# PROBLEM STATEMENT
Everything in the data that follows has to be repeated verbatim.

# EXERCISE DATA
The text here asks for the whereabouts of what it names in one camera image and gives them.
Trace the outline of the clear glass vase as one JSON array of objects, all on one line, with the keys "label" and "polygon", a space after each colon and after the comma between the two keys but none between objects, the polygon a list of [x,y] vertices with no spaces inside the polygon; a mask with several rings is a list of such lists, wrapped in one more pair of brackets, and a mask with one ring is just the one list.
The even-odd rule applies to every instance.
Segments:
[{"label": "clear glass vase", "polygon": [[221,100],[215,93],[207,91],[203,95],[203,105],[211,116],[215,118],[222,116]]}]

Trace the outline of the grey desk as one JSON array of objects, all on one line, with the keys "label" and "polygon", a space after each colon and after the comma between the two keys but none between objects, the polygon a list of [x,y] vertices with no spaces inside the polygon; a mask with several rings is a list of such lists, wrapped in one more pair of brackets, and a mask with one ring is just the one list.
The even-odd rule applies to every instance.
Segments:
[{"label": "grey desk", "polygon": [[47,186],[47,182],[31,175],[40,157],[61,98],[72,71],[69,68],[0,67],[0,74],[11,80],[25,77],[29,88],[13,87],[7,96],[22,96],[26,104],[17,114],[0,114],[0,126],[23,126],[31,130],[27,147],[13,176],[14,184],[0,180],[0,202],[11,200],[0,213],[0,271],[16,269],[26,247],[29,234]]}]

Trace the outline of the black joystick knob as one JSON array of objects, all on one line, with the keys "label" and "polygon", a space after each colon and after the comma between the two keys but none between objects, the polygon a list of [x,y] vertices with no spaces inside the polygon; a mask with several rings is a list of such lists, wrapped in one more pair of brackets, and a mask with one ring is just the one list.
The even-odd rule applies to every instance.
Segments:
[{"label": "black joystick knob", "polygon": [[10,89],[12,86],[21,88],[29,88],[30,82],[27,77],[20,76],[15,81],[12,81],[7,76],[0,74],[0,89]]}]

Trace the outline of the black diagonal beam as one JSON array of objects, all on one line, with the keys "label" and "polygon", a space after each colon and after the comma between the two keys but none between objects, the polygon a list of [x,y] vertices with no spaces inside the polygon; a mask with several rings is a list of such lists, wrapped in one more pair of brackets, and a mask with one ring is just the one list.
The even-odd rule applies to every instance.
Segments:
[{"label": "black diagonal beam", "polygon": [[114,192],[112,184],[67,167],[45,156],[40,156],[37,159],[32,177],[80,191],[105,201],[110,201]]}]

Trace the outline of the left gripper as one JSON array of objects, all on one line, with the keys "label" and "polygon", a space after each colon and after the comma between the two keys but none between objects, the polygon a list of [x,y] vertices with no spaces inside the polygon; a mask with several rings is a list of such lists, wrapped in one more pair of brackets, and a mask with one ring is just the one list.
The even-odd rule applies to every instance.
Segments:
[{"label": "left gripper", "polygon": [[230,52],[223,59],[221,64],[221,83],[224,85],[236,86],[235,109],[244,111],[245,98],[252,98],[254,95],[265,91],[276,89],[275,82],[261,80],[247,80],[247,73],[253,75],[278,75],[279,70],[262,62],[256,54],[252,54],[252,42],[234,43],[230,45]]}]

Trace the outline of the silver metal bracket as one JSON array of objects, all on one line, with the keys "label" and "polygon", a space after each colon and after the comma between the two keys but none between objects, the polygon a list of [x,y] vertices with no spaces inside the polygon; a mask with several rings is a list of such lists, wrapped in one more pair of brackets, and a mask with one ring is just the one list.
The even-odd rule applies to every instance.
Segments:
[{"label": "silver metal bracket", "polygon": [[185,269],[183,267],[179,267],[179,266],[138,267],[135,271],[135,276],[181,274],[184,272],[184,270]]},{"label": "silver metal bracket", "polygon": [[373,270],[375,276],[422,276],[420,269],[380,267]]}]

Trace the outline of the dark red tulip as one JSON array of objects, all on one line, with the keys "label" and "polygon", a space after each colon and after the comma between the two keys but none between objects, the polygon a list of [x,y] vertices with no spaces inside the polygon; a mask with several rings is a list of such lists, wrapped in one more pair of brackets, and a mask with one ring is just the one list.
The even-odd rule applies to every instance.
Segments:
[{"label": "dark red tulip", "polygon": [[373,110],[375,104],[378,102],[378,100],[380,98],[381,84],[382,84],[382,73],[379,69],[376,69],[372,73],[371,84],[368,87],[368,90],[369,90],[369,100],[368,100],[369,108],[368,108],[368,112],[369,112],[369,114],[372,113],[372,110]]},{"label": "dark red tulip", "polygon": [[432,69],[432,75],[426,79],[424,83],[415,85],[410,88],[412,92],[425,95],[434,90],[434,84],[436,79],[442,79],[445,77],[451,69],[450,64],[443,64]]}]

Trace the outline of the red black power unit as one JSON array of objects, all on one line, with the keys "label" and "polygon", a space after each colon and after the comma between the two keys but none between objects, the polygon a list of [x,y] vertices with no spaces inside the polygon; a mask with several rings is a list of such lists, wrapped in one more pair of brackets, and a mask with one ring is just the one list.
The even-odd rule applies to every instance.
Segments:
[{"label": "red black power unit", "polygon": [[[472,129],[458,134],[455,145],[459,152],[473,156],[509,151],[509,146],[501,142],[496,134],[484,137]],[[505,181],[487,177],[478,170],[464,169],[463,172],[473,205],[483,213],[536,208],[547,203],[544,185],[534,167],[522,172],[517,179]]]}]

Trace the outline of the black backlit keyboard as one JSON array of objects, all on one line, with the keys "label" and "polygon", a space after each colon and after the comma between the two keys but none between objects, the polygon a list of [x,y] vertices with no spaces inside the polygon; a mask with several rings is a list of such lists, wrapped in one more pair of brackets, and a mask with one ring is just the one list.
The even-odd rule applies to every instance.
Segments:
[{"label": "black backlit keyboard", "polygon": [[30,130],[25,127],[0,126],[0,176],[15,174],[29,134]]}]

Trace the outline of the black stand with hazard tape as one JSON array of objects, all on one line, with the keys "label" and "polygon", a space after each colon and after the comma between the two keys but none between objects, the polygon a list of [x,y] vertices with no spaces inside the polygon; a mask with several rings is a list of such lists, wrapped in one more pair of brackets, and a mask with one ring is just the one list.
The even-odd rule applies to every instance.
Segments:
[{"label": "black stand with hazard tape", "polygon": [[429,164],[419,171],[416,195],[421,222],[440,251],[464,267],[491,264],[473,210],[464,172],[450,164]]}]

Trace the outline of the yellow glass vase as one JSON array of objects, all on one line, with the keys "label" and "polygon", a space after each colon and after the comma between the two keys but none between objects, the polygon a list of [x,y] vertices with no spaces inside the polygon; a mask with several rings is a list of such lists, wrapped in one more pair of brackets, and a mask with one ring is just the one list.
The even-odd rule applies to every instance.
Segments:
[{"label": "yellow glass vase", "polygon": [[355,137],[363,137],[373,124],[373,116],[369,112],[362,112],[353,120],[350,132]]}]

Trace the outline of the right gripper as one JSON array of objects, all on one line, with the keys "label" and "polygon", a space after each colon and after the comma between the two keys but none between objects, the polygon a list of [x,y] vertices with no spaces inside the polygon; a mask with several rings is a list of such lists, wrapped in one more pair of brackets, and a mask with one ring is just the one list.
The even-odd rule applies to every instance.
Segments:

# RESPONSE TO THIS EXERCISE
The text here asks for the whereabouts of what it names in one camera image and gives them.
Trace the outline of the clear glass vase as one JSON array of objects, all on one line, with the keys "label" and "polygon", a space after each colon and after the comma between the two keys but none between objects, the polygon a list of [x,y] vertices with no spaces inside the polygon; a mask with several rings is a list of such lists, wrapped in one more pair of brackets, and a mask with one ring is just the one list.
The even-odd rule applies to every instance.
Segments:
[{"label": "clear glass vase", "polygon": [[221,100],[215,93],[207,91],[203,95],[203,105],[211,116],[215,118],[222,116]]}]

Trace the outline of the grey desk as one JSON array of objects, all on one line, with the keys "label" and "polygon", a space after each colon and after the comma between the two keys but none between objects, the polygon a list of [x,y] vertices with no spaces inside the polygon; a mask with several rings is a list of such lists, wrapped in one more pair of brackets, and a mask with one ring is just the one list.
The even-odd rule applies to every instance.
Segments:
[{"label": "grey desk", "polygon": [[47,186],[47,182],[31,175],[40,157],[61,98],[72,71],[69,68],[0,67],[0,74],[11,80],[25,77],[29,88],[13,87],[7,96],[22,96],[26,104],[17,114],[0,114],[0,126],[23,126],[31,130],[27,147],[13,176],[14,184],[0,180],[0,202],[11,200],[0,213],[0,271],[16,269],[26,247],[29,234]]}]

Trace the outline of the black joystick knob as one JSON array of objects, all on one line, with the keys "label" and "polygon", a space after each colon and after the comma between the two keys but none between objects, the polygon a list of [x,y] vertices with no spaces inside the polygon; a mask with several rings is a list of such lists, wrapped in one more pair of brackets, and a mask with one ring is just the one list.
The even-odd rule applies to every instance.
Segments:
[{"label": "black joystick knob", "polygon": [[10,89],[12,86],[21,88],[29,88],[30,82],[27,77],[20,76],[15,81],[12,81],[7,76],[0,74],[0,89]]}]

Trace the outline of the black diagonal beam as one JSON array of objects, all on one line, with the keys "label" and "polygon", a space after each colon and after the comma between the two keys but none between objects, the polygon a list of [x,y] vertices with no spaces inside the polygon; a mask with several rings is a list of such lists, wrapped in one more pair of brackets, and a mask with one ring is just the one list.
The even-odd rule applies to every instance.
Segments:
[{"label": "black diagonal beam", "polygon": [[114,192],[112,184],[67,167],[45,156],[40,156],[37,159],[32,177],[80,191],[105,201],[110,201]]}]

Trace the outline of the left gripper as one JSON array of objects, all on one line, with the keys "label" and "polygon", a space after each colon and after the comma between the two keys but none between objects, the polygon a list of [x,y] vertices with no spaces inside the polygon; a mask with several rings is a list of such lists, wrapped in one more pair of brackets, and a mask with one ring is just the one list.
The even-odd rule applies to every instance.
Segments:
[{"label": "left gripper", "polygon": [[230,52],[223,59],[221,64],[221,83],[224,85],[236,86],[235,109],[244,111],[245,98],[252,98],[254,95],[265,91],[276,89],[275,82],[261,80],[247,80],[247,73],[253,75],[278,75],[279,70],[262,62],[256,54],[252,54],[252,42],[234,43],[230,45]]}]

Trace the outline of the silver metal bracket as one JSON array of objects, all on one line, with the keys "label" and "polygon", a space after each colon and after the comma between the two keys but none between objects, the polygon a list of [x,y] vertices with no spaces inside the polygon; a mask with several rings is a list of such lists, wrapped in one more pair of brackets, and a mask with one ring is just the one list.
The even-odd rule applies to every instance.
Segments:
[{"label": "silver metal bracket", "polygon": [[185,269],[183,267],[179,267],[179,266],[138,267],[135,271],[135,276],[181,274],[184,272],[184,270]]},{"label": "silver metal bracket", "polygon": [[373,270],[375,276],[422,276],[420,269],[380,267]]}]

Trace the outline of the dark red tulip as one JSON array of objects, all on one line, with the keys "label" and "polygon", a space after each colon and after the comma between the two keys but none between objects, the polygon a list of [x,y] vertices with no spaces inside the polygon; a mask with several rings is a list of such lists, wrapped in one more pair of brackets, and a mask with one ring is just the one list.
The even-odd rule applies to every instance.
Segments:
[{"label": "dark red tulip", "polygon": [[373,110],[375,104],[378,102],[378,100],[380,98],[381,84],[382,84],[382,73],[379,69],[376,69],[372,73],[371,84],[368,87],[368,90],[369,90],[369,100],[368,100],[369,108],[368,108],[368,112],[369,112],[369,114],[372,113],[372,110]]},{"label": "dark red tulip", "polygon": [[432,69],[432,75],[426,79],[424,83],[415,85],[410,88],[412,92],[425,95],[434,90],[434,84],[436,79],[442,79],[445,77],[451,69],[450,64],[443,64]]}]

Trace the outline of the red black power unit as one JSON array of objects, all on one line, with the keys "label" and "polygon", a space after each colon and after the comma between the two keys but none between objects, the polygon a list of [x,y] vertices with no spaces inside the polygon; a mask with several rings is a list of such lists, wrapped in one more pair of brackets, and a mask with one ring is just the one list.
The even-odd rule applies to every instance.
Segments:
[{"label": "red black power unit", "polygon": [[[472,129],[458,134],[455,145],[459,152],[473,156],[509,151],[509,146],[501,142],[496,134],[484,137]],[[505,181],[487,177],[478,170],[464,169],[463,172],[473,205],[483,213],[536,208],[547,203],[544,185],[534,167],[522,172],[517,179]]]}]

Trace the outline of the black backlit keyboard as one JSON array of objects, all on one line, with the keys "label" and "polygon", a space after each colon and after the comma between the two keys but none between objects, the polygon a list of [x,y] vertices with no spaces inside the polygon; a mask with several rings is a list of such lists, wrapped in one more pair of brackets, and a mask with one ring is just the one list.
The even-odd rule applies to every instance.
Segments:
[{"label": "black backlit keyboard", "polygon": [[30,130],[25,127],[0,126],[0,176],[15,174],[29,134]]}]

Trace the outline of the black stand with hazard tape as one JSON array of objects, all on one line, with the keys "label" and "polygon", a space after each colon and after the comma between the two keys but none between objects, the polygon a list of [x,y] vertices with no spaces inside the polygon; a mask with several rings is a list of such lists, wrapped in one more pair of brackets, and a mask with one ring is just the one list.
The even-odd rule applies to every instance.
Segments:
[{"label": "black stand with hazard tape", "polygon": [[429,164],[419,171],[416,195],[421,222],[440,251],[464,267],[491,264],[473,210],[464,172],[450,164]]}]

Trace the outline of the yellow glass vase as one JSON array of objects, all on one line, with the keys "label" and "polygon", a space after each colon and after the comma between the two keys but none between objects, the polygon a list of [x,y] vertices with no spaces inside the polygon; a mask with several rings is a list of such lists, wrapped in one more pair of brackets, and a mask with one ring is just the one list.
The even-odd rule applies to every instance.
Segments:
[{"label": "yellow glass vase", "polygon": [[355,137],[363,137],[373,124],[373,116],[369,112],[362,112],[353,120],[350,132]]}]

Trace the outline of the right gripper as one JSON array of objects, all on one line, with the keys "label" and "polygon", a space after each colon and after the comma between the two keys but none between objects, the polygon a list of [x,y] vertices with no spaces inside the polygon; a mask with several rings is a list of such lists, wrapped in one more pair of brackets, and a mask with one ring is just the one list.
The even-odd rule applies to every instance.
Segments:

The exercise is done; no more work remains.